*TO DO*
The answer must be an exact reproduction of the lines from the start of the records below through the line containing "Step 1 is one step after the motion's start", and nothing more.

--- SUPPLIED MATERIAL ---

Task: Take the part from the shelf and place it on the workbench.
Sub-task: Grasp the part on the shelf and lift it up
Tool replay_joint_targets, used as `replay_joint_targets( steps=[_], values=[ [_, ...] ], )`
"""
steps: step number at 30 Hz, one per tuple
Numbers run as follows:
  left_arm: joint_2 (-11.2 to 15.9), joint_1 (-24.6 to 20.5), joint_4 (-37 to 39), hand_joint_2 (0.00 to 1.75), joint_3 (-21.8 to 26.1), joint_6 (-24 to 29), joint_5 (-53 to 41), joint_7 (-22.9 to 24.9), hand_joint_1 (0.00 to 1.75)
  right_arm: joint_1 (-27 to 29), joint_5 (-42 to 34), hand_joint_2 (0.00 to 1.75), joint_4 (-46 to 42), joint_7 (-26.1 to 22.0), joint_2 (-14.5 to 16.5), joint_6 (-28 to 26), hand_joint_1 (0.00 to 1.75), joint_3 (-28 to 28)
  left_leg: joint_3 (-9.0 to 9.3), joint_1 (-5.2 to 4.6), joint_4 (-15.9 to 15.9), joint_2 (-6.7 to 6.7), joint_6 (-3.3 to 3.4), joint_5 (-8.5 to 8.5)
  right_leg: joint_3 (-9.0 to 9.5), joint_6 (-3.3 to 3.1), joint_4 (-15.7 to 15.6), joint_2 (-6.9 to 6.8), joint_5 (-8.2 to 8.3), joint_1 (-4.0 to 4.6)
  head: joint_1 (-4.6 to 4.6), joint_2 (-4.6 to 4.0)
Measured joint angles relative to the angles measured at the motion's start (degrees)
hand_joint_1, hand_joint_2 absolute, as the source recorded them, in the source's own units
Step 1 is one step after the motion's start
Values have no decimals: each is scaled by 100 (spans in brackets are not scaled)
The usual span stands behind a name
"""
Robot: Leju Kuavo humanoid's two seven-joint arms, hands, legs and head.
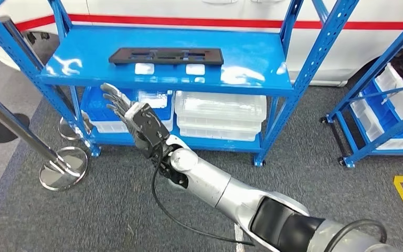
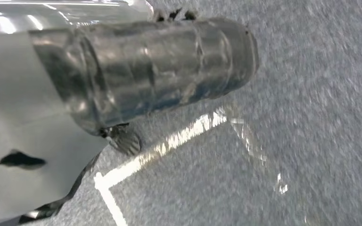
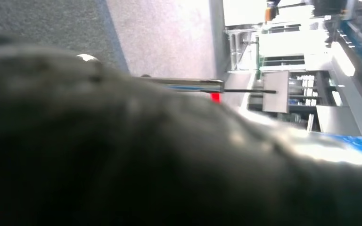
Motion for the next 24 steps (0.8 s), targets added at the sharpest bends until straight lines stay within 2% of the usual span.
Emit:
replay_joint_targets(
  steps=[2,3,4,5,6,7,8,9,10,12,13,14,15,16,17,18,19,20,22,23,24],
  values=[
    [-15,2,0,0,-1,1,-4,19,0,12,-5,0,9,-1,-10,-4,0,-22,-415,-1,732,11,-18,-210,82,-47,-12,39,-53,12,-4,1],
    [-17,14,0,0,-1,2,-5,28,0,27,-10,0,16,-1,-18,-9,0,-31,-617,0,1021,11,-21,-236,122,-58,-10,76,-82,18,-3,1],
    [-17,31,0,0,-1,2,-5,38,0,42,-19,0,23,-1,-27,-19,0,-40,-745,-1,1125,10,-17,-146,166,-60,-8,125,-115,22,-3,1],
    [-17,42,0,0,-1,2,-5,46,0,52,-29,0,28,-1,-34,-31,0,-48,-775,-2,1013,3,-4,61,216,-58,-5,183,-151,25,-3,1],
    [-17,45,0,0,-1,2,-7,54,0,53,-40,0,30,-1,-39,-43,0,-54,-711,-3,705,-26,17,351,272,-51,-3,245,-191,27,-3,1],
    [-16,43,0,0,-1,1,-9,62,0,52,-51,0,31,-1,-42,-53,0,-58,-607,1,359,-109,49,604,323,-40,-7,306,-233,21,-2,0],
    [-16,42,1,0,-2,0,-11,70,0,40,-58,0,33,-1,-47,-61,0,-62,-500,1,68,-215,78,793,352,-21,-2,362,-265,24,0,-1],
    [-16,36,1,0,-3,-1,-15,76,0,30,-65,0,34,1,-50,-67,0,-66,-412,-4,-128,-301,102,866,356,5,-3,418,-285,10,0,0],
    [-15,31,2,0,-4,-1,-19,80,0,23,-69,0,36,3,-55,-70,0,-69,-363,-17,-205,-356,121,849,342,35,-6,471,-296,-14,3,0],
    [-16,13,3,0,-7,-5,-24,86,0,18,-73,0,33,6,-63,-77,0,-85,-262,-24,-353,-282,156,765,314,99,-38,567,-305,-48,3,1],
    [-15,2,3,0,-8,-11,-24,87,0,15,-73,0,30,3,-68,-78,0,-97,-198,-11,-438,-233,176,729,302,130,-32,516,-323,-40,7,1],
    [-13,-10,2,0,-9,-22,-25,86,0,6,-72,0,27,1,-73,-76,0,-109,-122,10,-532,-188,198,696,255,159,53,398,-371,-21,24,1],
    [-10,-19,2,0,-10,-39,-22,83,0,-8,-72,0,25,-2,-75,-74,0,-117,-41,29,-620,-150,216,663,142,190,269,239,-462,-5,42,1],
    [-4,-18,2,0,-13,-58,-15,79,0,-15,-72,0,28,-5,-79,-72,0,-122,5,24,-636,-122,228,645,-32,218,593,79,-571,-6,59,1],
    [2,-5,3,0,-16,-76,-8,77,0,-12,-72,0,39,-6,-83,-70,0,-123,49,22,-648,-96,238,613,-249,243,970,-9,-680,-18,74,1],
    [7,18,4,0,-18,-89,1,75,0,0,-72,0,52,-8,-87,-70,0,-124,89,21,-643,-71,243,576,-456,265,1282,-42,-730,-32,74,1],
    [10,46,5,0,-20,-98,9,75,0,16,-73,0,69,-8,-92,-69,0,-124,131,23,-632,-53,242,533,-591,278,1421,-52,-676,-46,74,1],
    [12,71,6,0,-20,-107,14,75,0,24,-79,0,86,-15,-97,-62,0,-124,176,27,-618,-41,238,488,-632,282,1357,-58,-514,-57,75,1],
    [12,91,7,0,-21,-144,25,73,0,3,-97,0,108,-50,-98,-13,0,-124,273,37,-584,-30,208,385,-448,272,732,-77,-21,-66,75,1],
    [15,83,7,0,-21,-170,30,71,0,-22,-105,0,120,-80,-91,30,0,-124,303,28,-564,-31,179,337,-318,260,422,-85,149,-53,74,1],
    [25,72,7,0,-21,-200,45,68,0,-53,-108,0,137,-116,-76,82,0,-123,315,18,-553,-32,144,301,-204,236,179,-90,206,-42,76,1]
  ],
)
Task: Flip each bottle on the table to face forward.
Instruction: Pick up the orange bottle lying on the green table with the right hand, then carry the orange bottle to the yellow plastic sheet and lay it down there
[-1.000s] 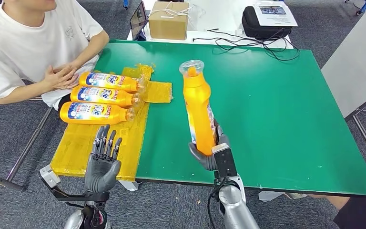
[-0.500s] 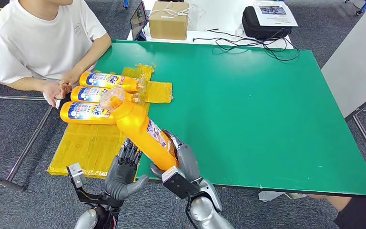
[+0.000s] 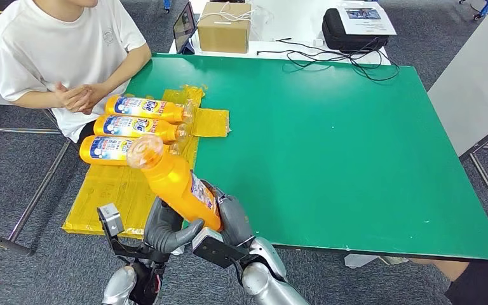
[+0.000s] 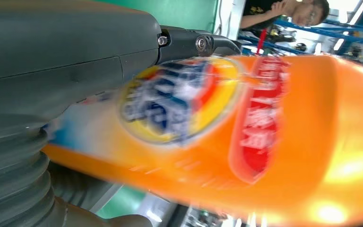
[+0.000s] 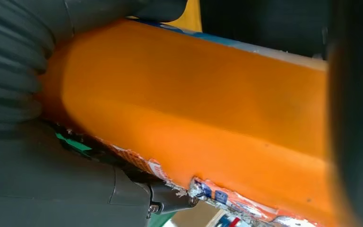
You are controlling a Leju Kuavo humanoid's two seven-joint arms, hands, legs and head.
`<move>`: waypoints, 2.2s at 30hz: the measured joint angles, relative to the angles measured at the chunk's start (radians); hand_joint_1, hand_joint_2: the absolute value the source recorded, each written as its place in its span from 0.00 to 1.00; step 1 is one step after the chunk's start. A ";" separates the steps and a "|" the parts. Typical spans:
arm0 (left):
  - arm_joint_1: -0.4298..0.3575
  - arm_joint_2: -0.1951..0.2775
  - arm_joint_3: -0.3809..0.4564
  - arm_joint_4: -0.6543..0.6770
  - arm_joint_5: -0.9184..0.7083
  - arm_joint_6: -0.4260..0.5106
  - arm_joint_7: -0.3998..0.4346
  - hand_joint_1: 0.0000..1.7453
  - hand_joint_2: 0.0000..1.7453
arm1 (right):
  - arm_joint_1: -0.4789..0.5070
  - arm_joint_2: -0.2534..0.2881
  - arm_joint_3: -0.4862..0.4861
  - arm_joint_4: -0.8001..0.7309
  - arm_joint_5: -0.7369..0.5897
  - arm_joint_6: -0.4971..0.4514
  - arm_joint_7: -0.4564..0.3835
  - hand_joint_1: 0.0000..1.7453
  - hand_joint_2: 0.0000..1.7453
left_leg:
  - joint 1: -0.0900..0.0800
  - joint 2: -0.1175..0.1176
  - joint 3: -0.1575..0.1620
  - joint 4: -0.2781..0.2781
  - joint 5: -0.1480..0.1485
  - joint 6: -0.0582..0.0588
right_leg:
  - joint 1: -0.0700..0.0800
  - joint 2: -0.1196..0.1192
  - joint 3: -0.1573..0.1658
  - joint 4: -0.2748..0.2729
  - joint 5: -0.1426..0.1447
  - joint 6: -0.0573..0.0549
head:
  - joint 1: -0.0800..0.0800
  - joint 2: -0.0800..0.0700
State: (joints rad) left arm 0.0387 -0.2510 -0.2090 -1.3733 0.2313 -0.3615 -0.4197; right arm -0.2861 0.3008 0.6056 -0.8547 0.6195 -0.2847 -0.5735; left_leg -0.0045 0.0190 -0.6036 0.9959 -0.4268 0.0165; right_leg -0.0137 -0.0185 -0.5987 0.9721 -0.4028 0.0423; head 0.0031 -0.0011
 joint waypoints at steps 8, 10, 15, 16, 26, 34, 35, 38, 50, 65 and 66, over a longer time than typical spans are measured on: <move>-0.015 0.000 -0.005 0.025 -0.010 0.023 -0.011 0.00 1.00 | -0.036 0.000 0.021 0.056 0.009 0.000 -0.001 1.00 1.00 | 0.000 0.000 0.000 0.000 0.000 0.000 | 0.000 0.000 -0.001 0.000 0.000 0.000 | 0.000 0.000; -0.016 0.001 -0.005 0.028 -0.010 0.023 -0.011 0.00 1.00 | -0.039 -0.001 0.023 0.062 0.009 0.000 -0.001 1.00 1.00 | 0.000 0.000 0.000 0.000 0.000 0.000 | 0.000 0.000 -0.001 0.000 0.000 0.000 | 0.000 0.000; -0.018 0.002 -0.005 0.031 -0.010 0.024 -0.012 0.00 1.00 | -0.045 -0.001 0.025 0.071 0.009 0.000 -0.001 1.00 1.00 | 0.000 0.000 0.000 0.000 0.000 0.000 | 0.000 0.000 -0.001 0.000 0.000 0.000 | 0.000 0.000; -0.018 0.002 -0.005 0.032 -0.010 0.024 -0.012 0.00 1.00 | -0.045 -0.001 0.026 0.073 0.009 0.000 -0.001 1.00 1.00 | 0.000 0.000 0.000 0.000 0.000 0.000 | 0.000 0.000 -0.001 0.000 0.000 0.000 | 0.000 0.000; -0.023 0.003 -0.005 0.037 -0.012 0.039 -0.019 0.00 1.00 | -0.047 0.000 0.039 0.082 0.015 0.008 -0.002 1.00 1.00 | 0.000 0.000 0.000 0.000 0.000 0.000 | 0.000 0.000 -0.001 0.000 0.000 0.000 | 0.000 0.000; -0.037 0.012 -0.004 0.051 -0.022 0.040 -0.027 0.98 1.00 | -0.063 0.000 0.072 0.100 0.029 0.012 0.001 0.97 1.00 | 0.000 0.000 0.000 0.000 0.000 0.000 | 0.000 0.000 -0.001 0.000 0.000 0.000 | 0.000 0.000; -0.040 0.015 -0.004 0.056 -0.019 0.033 -0.030 1.00 1.00 | -0.067 0.000 0.076 0.102 0.028 0.016 -0.002 0.91 1.00 | 0.000 0.000 0.000 0.000 0.000 0.000 | 0.000 0.000 -0.001 0.000 0.000 0.000 | 0.000 0.000; -0.044 0.035 0.008 0.067 0.039 -0.045 -0.049 1.00 1.00 | -0.078 0.007 0.089 0.106 -0.010 0.074 -0.032 0.29 1.00 | 0.000 0.001 0.000 0.000 0.000 0.000 | 0.000 0.001 -0.001 0.000 0.000 0.000 | 0.000 0.000; -0.073 0.073 0.039 0.078 0.069 -0.174 -0.044 1.00 1.00 | -0.072 0.013 0.131 0.097 -0.143 0.136 -0.063 0.00 0.00 | 0.000 0.001 0.000 0.000 0.000 0.000 | 0.000 0.000 -0.002 0.000 0.000 0.000 | 0.000 0.000; -0.113 0.070 -0.005 0.088 -0.023 -0.060 -0.059 1.00 1.00 | -0.003 -0.014 0.082 -0.001 -0.134 0.091 -0.092 0.00 0.00 | 0.000 0.001 -0.001 0.000 0.000 0.000 | 0.000 0.000 -0.002 0.000 0.000 0.000 | 0.000 0.000; -0.119 0.074 -0.004 0.088 -0.076 -0.016 -0.067 1.00 1.00 | 0.006 -0.017 0.080 -0.011 -0.123 0.079 -0.091 0.00 0.00 | 0.000 0.001 -0.001 0.000 0.000 0.000 | 0.000 0.000 -0.002 0.000 0.000 0.000 | 0.000 0.000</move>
State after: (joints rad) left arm -0.0803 -0.1774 -0.2130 -1.2858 0.1550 -0.3778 -0.4866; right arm -0.2801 0.2836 0.6854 -0.8662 0.4961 -0.2055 -0.6648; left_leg -0.0042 0.0196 -0.6044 0.9960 -0.4268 0.0162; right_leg -0.0134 -0.0181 -0.6006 0.9723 -0.4028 0.0419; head 0.0031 -0.0011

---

*YOUR SOLUTION*
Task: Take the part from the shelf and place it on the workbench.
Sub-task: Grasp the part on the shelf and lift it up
Tool replay_joint_targets, used as `replay_joint_targets( steps=[_], values=[ [_, ...] ], )`
"""
steps: step number at 30 Hz, one per tuple
Numbers run as follows:
  left_arm: joint_2 (-11.2 to 15.9), joint_1 (-24.6 to 20.5), joint_4 (-37 to 39), hand_joint_2 (0.00 to 1.75), joint_3 (-21.8 to 26.1), joint_6 (-24 to 29), joint_5 (-53 to 41), joint_7 (-22.9 to 24.9), hand_joint_1 (0.00 to 1.75)
  right_arm: joint_1 (-27 to 29), joint_5 (-42 to 34), hand_joint_2 (0.00 to 1.75), joint_4 (-46 to 42), joint_7 (-26.1 to 22.0), joint_2 (-14.5 to 16.5), joint_6 (-28 to 26), hand_joint_1 (0.00 to 1.75), joint_3 (-28 to 28)
  left_leg: joint_3 (-9.0 to 9.3), joint_1 (-5.2 to 4.6), joint_4 (-15.9 to 15.9), joint_2 (-6.7 to 6.7), joint_6 (-3.3 to 3.4), joint_5 (-8.5 to 8.5)
  right_leg: joint_3 (-9.0 to 9.5), joint_6 (-3.3 to 3.1), joint_4 (-15.7 to 15.6), joint_2 (-6.9 to 6.8), joint_5 (-8.2 to 8.3), joint_1 (-4.0 to 4.6)
  head: joint_1 (-4.6 to 4.6), joint_2 (-4.6 to 4.0)
Measured joint angles relative to the angles measured at the motion's start (degrees)
hand_joint_1, hand_joint_2 absolute, as the source recorded them, in the source's own units
Step 1 is one step after the motion's start

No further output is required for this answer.